Work package 1: impact of depletion and re-inflation on reservoir and caprock behaviour, testing hypotheses 1, 2 and 3 (Leeds, BGS, Edinburgh, NOC)
Summary
The seismic responses of different reservoirs to CO2 injection involve a number of process-related trade-offs. High quality (thick, permeable, mechanically compliant) reservoirs tend to have a large seismic sensitivity but show rather small pressure increases for given injection scenarios. Low quality reservoirs tend to have a lower seismic sensitivity but, conversely, show larger pressure increases for given injection scenarios. DiSECCS will have unique access to datasets which cover the reservoir quality spectrum. At Sleipner in the Utsira Sand, a high quality reservoir, statistical analysis of very small timeshifts has shown the possibility of constraining very small pressure changes (Chadwick et al., 2012). At Snøhvit, subtle seismic changes are indicating the potential for discrimination between saturation and pressure in a low quality reservoir (Figure 1). Uncertainties across the quality spectrum are currently high however and it has been suggested (Eiken and Tøndel, 2005) that rock physics data is not good enough to calibrate seismic properties in terms of pressure changes. By incorporating improved laboratory data from work package 3 we aim to reduce these uncertainties.
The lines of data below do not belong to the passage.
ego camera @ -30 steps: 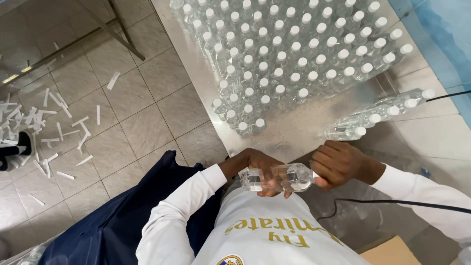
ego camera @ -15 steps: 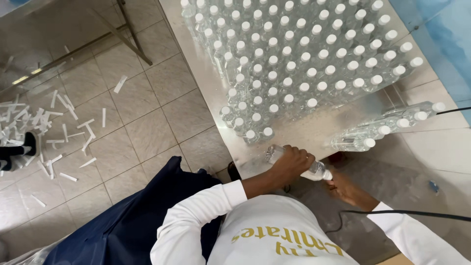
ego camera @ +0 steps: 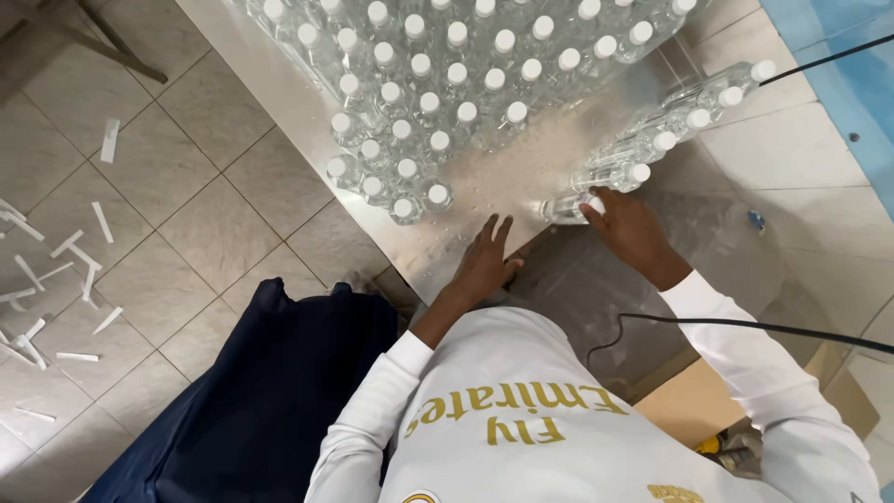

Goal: The person repeatedly picks up clear plastic bottles from a table, screws on white caps, and places the capped bottles back onto the table among many others.

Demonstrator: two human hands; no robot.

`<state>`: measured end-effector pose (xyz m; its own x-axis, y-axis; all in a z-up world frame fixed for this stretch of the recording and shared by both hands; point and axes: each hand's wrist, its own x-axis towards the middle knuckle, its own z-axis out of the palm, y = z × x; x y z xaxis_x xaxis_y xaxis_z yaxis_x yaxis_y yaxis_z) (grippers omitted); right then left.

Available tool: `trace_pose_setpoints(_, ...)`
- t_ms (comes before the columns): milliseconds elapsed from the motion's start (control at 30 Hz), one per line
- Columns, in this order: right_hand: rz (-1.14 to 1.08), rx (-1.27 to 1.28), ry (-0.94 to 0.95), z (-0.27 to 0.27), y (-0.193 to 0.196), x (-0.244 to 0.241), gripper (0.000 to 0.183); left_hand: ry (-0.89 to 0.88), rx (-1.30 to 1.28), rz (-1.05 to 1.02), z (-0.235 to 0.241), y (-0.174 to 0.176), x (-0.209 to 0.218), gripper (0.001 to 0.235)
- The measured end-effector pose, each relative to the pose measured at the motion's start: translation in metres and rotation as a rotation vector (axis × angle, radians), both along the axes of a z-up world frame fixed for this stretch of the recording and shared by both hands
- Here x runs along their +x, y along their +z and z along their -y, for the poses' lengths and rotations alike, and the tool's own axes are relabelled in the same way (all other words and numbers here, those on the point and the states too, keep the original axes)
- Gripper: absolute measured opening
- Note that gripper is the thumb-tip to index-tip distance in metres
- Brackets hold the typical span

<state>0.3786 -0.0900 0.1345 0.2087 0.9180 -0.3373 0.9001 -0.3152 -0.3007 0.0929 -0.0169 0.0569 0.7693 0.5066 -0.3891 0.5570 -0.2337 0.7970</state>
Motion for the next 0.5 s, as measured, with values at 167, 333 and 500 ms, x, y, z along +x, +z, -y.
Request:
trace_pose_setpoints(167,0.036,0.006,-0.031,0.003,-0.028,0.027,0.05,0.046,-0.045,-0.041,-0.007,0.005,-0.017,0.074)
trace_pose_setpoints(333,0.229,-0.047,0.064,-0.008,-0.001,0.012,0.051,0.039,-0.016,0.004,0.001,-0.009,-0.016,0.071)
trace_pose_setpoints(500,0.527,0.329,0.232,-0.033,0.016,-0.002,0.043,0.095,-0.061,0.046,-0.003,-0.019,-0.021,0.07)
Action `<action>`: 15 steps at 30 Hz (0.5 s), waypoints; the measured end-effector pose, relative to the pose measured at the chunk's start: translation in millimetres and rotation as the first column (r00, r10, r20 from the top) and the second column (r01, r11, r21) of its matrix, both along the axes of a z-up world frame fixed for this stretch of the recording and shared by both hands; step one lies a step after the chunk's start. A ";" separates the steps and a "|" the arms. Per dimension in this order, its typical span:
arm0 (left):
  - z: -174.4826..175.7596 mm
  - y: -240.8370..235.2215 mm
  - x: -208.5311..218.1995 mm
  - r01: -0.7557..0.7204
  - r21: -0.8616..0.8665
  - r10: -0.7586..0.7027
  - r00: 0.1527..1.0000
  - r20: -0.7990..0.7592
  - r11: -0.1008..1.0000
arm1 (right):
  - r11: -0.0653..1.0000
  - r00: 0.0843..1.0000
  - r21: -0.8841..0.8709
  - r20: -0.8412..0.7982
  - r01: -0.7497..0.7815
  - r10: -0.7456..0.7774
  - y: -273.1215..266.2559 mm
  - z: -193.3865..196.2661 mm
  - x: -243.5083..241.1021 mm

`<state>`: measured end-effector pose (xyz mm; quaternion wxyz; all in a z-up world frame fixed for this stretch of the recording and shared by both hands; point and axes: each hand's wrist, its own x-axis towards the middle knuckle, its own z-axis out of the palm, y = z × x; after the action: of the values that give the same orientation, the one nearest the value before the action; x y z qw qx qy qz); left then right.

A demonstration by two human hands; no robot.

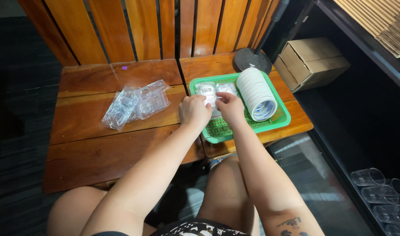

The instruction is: The person sits cross-legged on a wooden bench and repeatedly picks up small plastic bags containing items from a pile. They place each bag into a green plastic basket next to a roll of white tape.

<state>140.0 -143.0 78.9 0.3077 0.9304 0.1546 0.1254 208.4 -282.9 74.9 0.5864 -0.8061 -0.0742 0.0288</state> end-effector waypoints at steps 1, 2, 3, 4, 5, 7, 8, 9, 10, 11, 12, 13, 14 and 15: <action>-2.4 -1.9 1.4 0.000 0.001 0.000 1.000 0.000 1.000 | 1.000 1.000 0.001 0.000 0.000 0.000 0.7 -3.5 1.5; -4.5 -4.0 2.9 -0.008 0.065 0.008 1.000 0.000 0.998 | 0.999 1.000 -0.042 -0.002 0.008 -0.008 1.3 -6.9 3.2; -6.7 -6.0 4.5 -0.016 0.128 0.016 1.000 0.001 0.992 | 0.996 1.000 -0.085 -0.003 0.017 -0.017 1.9 -10.2 4.8; -6.2 -6.7 3.3 -0.016 0.129 0.016 1.000 0.000 0.992 | 0.996 1.000 -0.085 -0.004 0.016 -0.016 1.4 -17.5 12.0; -5.8 -7.2 2.1 -0.006 0.167 0.004 1.000 0.010 0.986 | 0.977 0.999 -0.210 0.052 0.023 -0.012 0.9 -24.9 19.1; -8.2 -8.7 1.4 0.006 0.206 -0.010 1.000 0.017 0.979 | 0.943 0.995 -0.332 0.104 0.037 -0.002 0.5 -32.5 24.2; -10.3 -9.3 2.7 0.013 0.226 -0.022 0.999 0.039 0.974 | 0.917 0.988 -0.394 0.155 0.063 -0.001 0.8 -31.9 23.1; -12.4 -10.0 4.0 0.020 0.246 -0.035 0.998 0.060 0.969 | 0.887 0.979 -0.453 0.205 0.092 0.004 1.2 -31.3 21.9; -14.5 -9.9 4.6 0.021 0.246 -0.037 0.998 0.060 0.969 | 0.886 0.979 -0.454 0.205 0.093 0.002 1.9 -29.7 19.8; -16.6 -9.7 5.1 0.024 0.258 -0.043 0.997 0.068 0.966 | 0.882 0.972 -0.461 0.235 0.098 0.015 2.7 -28.3 17.5; -18.8 -9.7 5.5 0.027 0.270 -0.049 0.996 0.075 0.963 | 0.878 0.964 -0.468 0.264 0.103 0.028 3.4 -26.9 15.2; -17.7 -10.6 4.6 0.028 0.269 -0.050 0.996 0.075 0.963 | 0.877 0.964 -0.469 0.263 0.104 0.026 3.2 -26.3 14.3; -16.5 -10.5 3.4 0.029 0.274 -0.053 0.995 0.083 0.961 | 0.874 0.965 -0.475 0.260 0.100 0.030 4.0 -25.9 13.4; -15.3 -10.4 2.2 0.029 0.279 -0.057 0.994 0.091 0.960 | 0.871 0.966 -0.482 0.257 0.097 0.035 4.9 -25.4 12.3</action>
<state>142.2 -153.4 63.6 0.1841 0.9602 0.1001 0.1846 220.7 -277.9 49.5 0.3487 -0.9262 -0.1268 -0.0675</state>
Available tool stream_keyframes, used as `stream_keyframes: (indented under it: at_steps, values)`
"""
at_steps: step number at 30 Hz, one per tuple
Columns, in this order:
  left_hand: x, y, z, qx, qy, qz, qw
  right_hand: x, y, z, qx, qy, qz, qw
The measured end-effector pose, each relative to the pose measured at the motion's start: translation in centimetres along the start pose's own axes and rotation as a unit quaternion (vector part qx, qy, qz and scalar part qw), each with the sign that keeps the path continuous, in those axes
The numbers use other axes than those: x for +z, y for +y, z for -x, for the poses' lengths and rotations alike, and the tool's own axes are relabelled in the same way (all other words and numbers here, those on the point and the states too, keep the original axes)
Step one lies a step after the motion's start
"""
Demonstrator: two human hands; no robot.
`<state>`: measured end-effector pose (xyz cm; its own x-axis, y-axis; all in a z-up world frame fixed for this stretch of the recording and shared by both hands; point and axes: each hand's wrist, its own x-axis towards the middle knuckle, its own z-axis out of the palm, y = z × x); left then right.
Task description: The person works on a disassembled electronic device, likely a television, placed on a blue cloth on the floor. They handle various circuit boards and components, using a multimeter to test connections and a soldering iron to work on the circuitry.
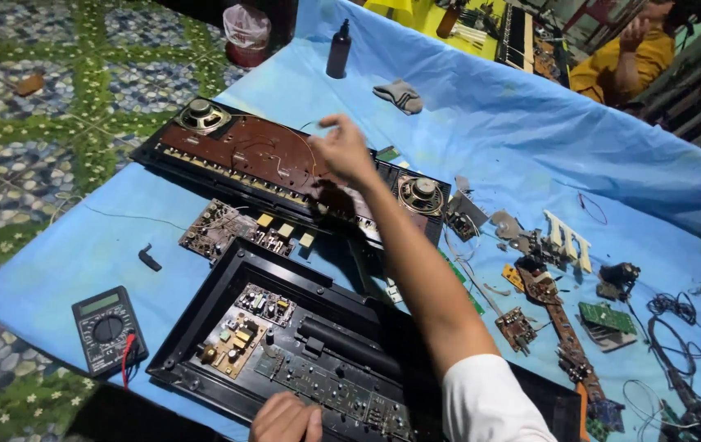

Task 1.1: hydromechanical simulations
Hydromechanical (coupled fluid-flow and geomechanical) simulation models will be constructed for a number of storage site scenarios, covering a range of reservoir types and injection configurations including Sleipner, Snøhvit and In Salah. These will explore the geomechanical controls on reservoir stress paths and determine the likelihood and type of significant geomechanical response (induced fracturing, fault reactivation, ground displacements, induced microseismicity, etc.) and also seismic response (changes in elastic and poro-elastic properties). The integrated seismic and hydromechanical modelling will use innovative workflows and algorithms (Angus et al., 2010; Angus et al., 2011; Segura et al., 2011; Verdon et al., 2011), which couple the finite element geomechanical solver ELFEN with the fluid flow simulator TEMPEST. The hydromechanical simulation will incorporate poro-elastoplastic constitutive models, and advanced rock physics models will be used to link changes in stress and fluid saturation to changes in seismic attributes.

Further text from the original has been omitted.